I remember the first time I read Walt Whitman’s “When I Heard the Learn’d Astronomer” in college. The poem plucked some invisible strings within my soul. I discovered that the right words in the right order changed things. They gave utterance to stones we carried in our hearts.
Solomon sounded similar thoughts in Proverbs, predating Whitman by millennia when he wrote, “A word fitly spoken is like apples of gold in a setting of silver” (Pr 25:11a, ESV).
The English course was one of those introductory survey courses that non-literary type students dread–a multi-month burden to endure with as scant effort as possible and still pass. But when the instructor assigned the poem, and we later reread it in class, it opened to me musical language.
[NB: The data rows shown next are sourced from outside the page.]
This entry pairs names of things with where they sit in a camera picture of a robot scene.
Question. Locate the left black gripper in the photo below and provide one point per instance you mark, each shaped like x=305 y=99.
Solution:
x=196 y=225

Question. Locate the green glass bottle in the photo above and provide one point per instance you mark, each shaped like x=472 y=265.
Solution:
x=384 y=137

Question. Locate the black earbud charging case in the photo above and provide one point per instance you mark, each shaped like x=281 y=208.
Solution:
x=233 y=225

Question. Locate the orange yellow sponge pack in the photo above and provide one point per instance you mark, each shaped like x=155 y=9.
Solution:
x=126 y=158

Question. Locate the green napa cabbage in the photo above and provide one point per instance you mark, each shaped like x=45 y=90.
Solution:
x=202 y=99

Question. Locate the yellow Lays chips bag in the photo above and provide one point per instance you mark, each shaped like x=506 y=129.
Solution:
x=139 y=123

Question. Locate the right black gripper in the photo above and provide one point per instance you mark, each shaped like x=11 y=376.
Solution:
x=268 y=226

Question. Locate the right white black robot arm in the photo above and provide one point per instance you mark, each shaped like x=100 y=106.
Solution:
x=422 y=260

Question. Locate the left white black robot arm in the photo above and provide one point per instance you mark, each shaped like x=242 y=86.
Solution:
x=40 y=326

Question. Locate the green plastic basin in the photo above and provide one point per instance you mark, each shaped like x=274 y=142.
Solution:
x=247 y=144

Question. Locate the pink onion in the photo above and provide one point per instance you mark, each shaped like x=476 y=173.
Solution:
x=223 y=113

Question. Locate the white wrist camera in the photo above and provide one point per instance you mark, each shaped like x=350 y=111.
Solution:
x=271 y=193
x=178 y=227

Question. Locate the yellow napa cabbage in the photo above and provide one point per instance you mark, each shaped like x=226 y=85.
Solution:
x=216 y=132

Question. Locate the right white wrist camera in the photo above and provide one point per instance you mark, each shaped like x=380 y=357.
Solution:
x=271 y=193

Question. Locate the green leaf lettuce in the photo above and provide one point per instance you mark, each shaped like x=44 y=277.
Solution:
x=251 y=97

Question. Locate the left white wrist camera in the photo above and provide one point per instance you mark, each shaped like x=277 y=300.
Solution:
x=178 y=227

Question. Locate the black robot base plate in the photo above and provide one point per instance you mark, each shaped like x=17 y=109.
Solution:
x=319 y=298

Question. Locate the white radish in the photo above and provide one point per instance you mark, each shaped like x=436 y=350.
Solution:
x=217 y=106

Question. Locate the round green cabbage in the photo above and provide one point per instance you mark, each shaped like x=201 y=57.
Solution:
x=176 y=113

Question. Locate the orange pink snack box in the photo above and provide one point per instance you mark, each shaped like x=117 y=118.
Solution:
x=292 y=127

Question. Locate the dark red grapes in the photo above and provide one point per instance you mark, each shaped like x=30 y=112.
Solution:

Whitman conducted with a baton:
When I heard the learn’d astronomer,
When the proofs, the figures, were ranged in columns before me,
When I was shown the charts and diagrams, to add, divide, and measure them,
When I sitting heard the astronomer where he lectured with much applause in the lecture-room,
How soon unaccountable I became tired and sick,
Till rising and gliding out I wander’d off by myself,
In the mystical moist night-air, and from time to time,
Look’d up in perfect silence at the stars.
As the teacher read aloud most students seemed as moved as molasses. But I looked at the teacher and saw the flame in his eyes, too, that drew light from Whiman’s light. This poem named the unnameable; it expressed how mystery unfurls into a soul. Mystery found relief in language.
Decades later I still go back to that poem, and picture the speaker in the poem trying to listen to pablum. He tried to act the part of dutiful acolyte. Perhaps he envied those who were satisfied with the trivial. But instead, he heard chords sound from outside him, and yet to him, as from the divine conductor. And then he discovered himself looking up at the firmament, almost daring to speak.